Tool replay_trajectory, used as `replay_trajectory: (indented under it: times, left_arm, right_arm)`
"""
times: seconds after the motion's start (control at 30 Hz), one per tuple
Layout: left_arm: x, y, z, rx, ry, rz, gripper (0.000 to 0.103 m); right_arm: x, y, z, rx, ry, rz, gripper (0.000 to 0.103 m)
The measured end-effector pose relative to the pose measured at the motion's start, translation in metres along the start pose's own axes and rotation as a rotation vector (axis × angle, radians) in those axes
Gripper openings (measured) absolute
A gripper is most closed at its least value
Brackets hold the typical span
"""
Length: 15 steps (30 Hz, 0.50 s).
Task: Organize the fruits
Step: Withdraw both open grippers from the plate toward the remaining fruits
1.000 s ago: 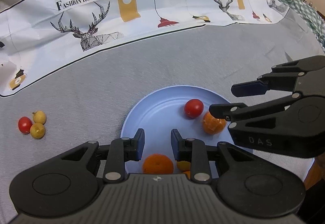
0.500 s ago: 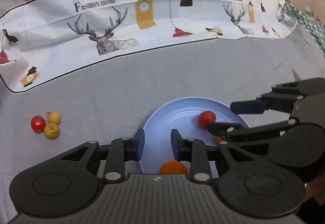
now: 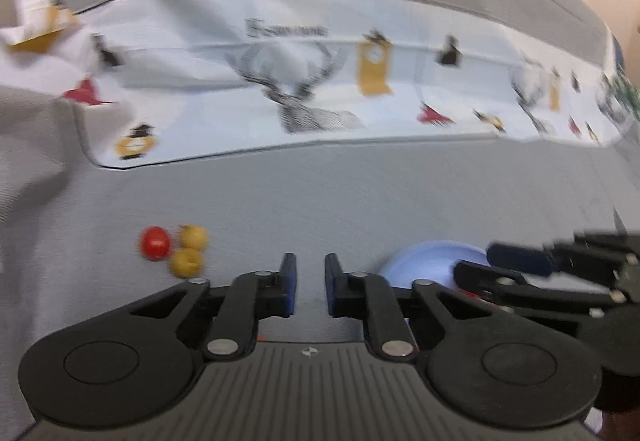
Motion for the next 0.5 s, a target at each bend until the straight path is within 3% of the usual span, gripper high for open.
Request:
replay_trajectory:
  times: [0.13, 0.3, 0.5]
  left_arm:
    - [-0.006, -0.006, 0.044, -0.133, -0.056, -0.014, 0.005]
    - [-0.013, -0.009, 0.091, -0.269, -0.116, -0.029, 0.004]
    - [-0.01, -0.005, 0.115, -0.348, -0.104, -0.002, 0.005]
  right_arm:
    - [-0.006, -0.01, 0.02, 0.002, -0.042, -0.068, 0.018]
    - [-0.004, -0.013, 0.048, -0.004, -0.113, -0.088, 0.018]
    - [0.005, -0.007, 0.086, -0.019, -0.205, -0.073, 0.018]
Point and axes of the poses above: each gripper's, at about its wrist camera, not at the fingertips, and x roughly the way its jaws point, z to its left, y to its underside, the point moved 6 cm from there along x, roughly the way its jaws point, and after that the axes turned 4 degrees about y, right-handed, at the moved point
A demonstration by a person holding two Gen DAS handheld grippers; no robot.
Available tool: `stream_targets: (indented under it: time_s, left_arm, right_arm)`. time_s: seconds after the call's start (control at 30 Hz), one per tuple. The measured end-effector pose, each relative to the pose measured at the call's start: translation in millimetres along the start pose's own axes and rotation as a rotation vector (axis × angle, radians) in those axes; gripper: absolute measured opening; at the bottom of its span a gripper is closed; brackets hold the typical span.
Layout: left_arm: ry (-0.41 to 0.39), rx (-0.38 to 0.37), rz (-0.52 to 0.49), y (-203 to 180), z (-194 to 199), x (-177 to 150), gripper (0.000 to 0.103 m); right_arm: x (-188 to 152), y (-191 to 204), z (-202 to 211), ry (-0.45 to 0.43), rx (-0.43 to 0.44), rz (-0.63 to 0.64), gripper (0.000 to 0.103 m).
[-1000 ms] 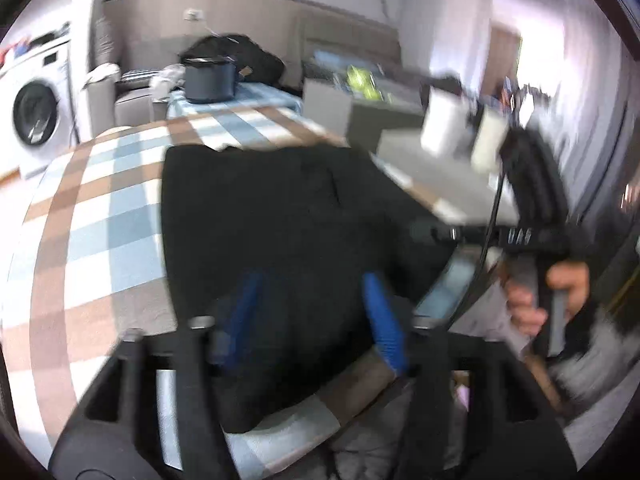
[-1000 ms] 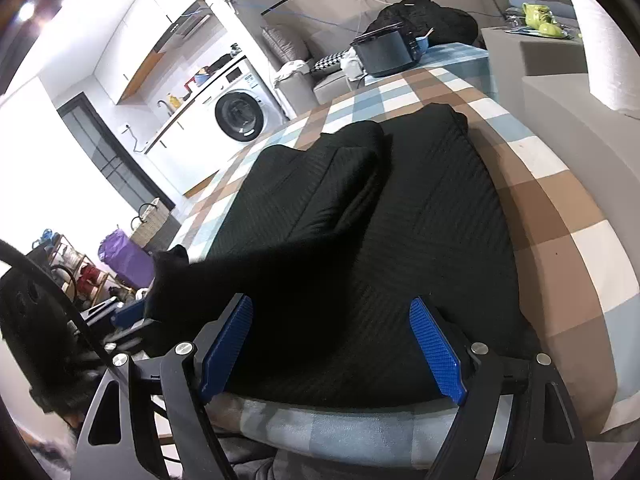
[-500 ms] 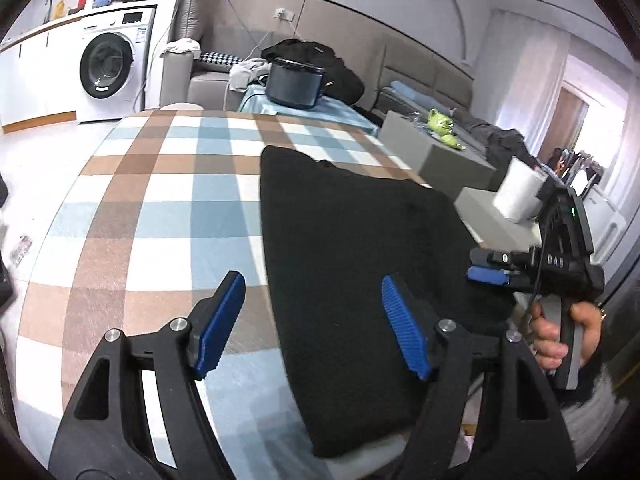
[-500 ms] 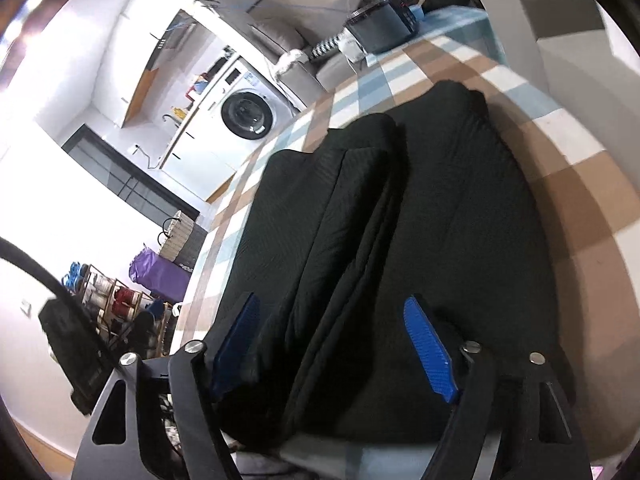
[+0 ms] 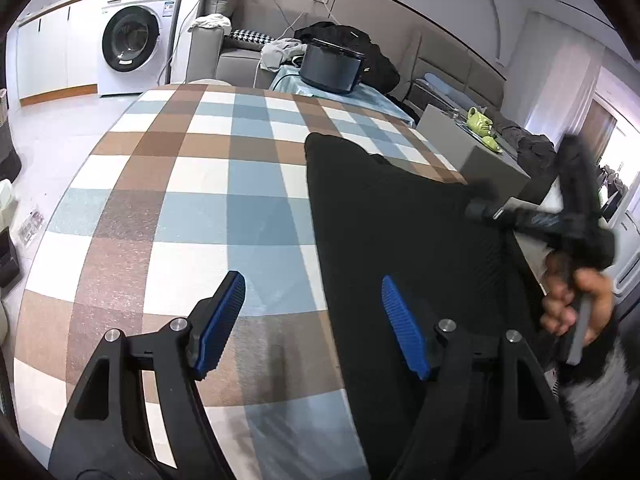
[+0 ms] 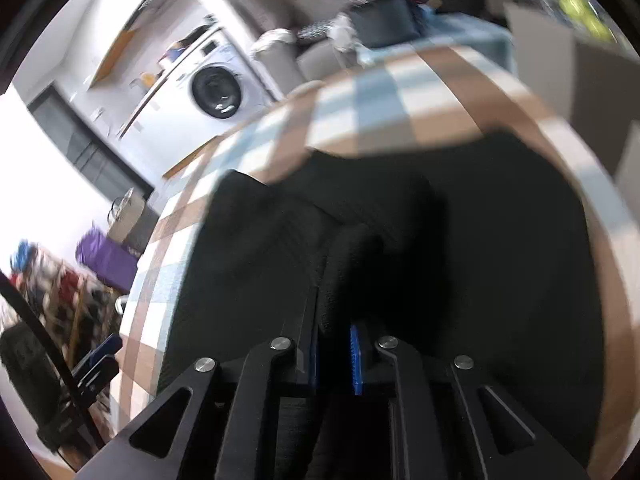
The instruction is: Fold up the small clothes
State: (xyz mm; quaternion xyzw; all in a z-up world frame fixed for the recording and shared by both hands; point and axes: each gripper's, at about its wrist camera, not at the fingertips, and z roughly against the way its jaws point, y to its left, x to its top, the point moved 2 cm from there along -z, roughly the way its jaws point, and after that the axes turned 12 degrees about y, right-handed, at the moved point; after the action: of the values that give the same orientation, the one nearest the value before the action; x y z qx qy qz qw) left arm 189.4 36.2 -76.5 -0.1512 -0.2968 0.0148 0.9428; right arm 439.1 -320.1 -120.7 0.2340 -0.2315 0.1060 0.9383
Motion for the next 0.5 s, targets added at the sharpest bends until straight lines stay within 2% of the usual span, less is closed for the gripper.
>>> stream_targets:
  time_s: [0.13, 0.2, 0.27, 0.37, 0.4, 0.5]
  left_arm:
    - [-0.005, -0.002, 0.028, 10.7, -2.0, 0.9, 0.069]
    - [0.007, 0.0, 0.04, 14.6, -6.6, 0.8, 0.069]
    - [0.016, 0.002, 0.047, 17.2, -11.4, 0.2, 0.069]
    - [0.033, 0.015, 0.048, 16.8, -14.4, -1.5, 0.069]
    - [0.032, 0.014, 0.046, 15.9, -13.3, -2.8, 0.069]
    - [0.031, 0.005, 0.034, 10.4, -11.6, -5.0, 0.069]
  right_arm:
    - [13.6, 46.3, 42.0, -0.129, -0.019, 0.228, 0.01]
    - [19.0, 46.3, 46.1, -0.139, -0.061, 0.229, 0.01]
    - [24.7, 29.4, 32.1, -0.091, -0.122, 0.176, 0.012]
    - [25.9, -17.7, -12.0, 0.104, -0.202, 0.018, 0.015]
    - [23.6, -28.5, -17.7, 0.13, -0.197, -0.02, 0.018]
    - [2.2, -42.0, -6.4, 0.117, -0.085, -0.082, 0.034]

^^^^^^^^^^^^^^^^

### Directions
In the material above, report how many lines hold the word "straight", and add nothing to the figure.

### Result of this task
2